<<<<

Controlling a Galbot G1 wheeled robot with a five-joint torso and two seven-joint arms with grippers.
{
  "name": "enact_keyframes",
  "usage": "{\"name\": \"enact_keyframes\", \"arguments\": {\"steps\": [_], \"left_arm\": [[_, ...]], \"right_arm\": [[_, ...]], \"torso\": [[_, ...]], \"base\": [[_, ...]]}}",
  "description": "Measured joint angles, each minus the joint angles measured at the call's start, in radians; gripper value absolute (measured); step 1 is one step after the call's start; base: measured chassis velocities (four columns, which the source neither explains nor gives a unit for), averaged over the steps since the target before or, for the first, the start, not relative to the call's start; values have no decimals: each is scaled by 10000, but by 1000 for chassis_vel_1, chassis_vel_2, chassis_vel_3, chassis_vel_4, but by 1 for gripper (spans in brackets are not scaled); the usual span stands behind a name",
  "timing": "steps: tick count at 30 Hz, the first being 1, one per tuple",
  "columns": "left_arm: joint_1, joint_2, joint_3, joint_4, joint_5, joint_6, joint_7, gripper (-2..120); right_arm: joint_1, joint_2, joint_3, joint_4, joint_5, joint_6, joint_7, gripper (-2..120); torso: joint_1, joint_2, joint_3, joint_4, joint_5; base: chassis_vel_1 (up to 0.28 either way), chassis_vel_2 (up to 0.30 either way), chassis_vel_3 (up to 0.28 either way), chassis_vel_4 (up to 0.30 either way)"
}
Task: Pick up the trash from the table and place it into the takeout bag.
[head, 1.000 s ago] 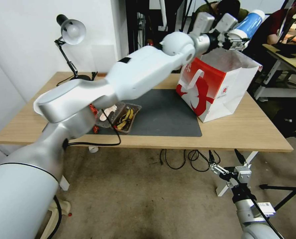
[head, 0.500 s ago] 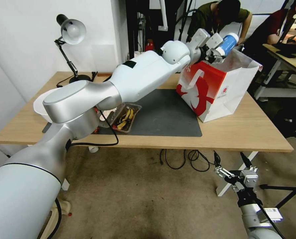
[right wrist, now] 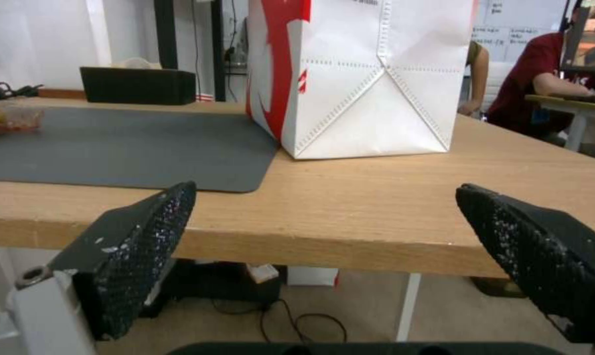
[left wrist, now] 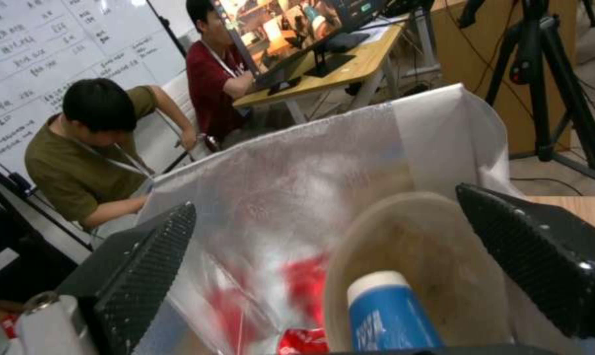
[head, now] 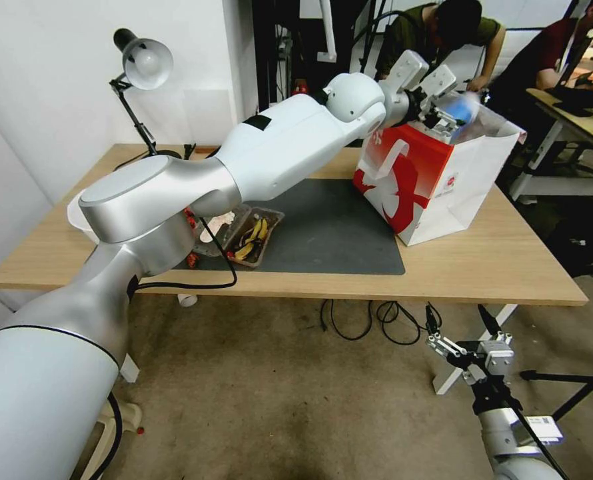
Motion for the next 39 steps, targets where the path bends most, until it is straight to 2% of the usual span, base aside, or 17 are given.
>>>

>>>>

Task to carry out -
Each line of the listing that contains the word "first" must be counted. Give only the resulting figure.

Solved problem -
2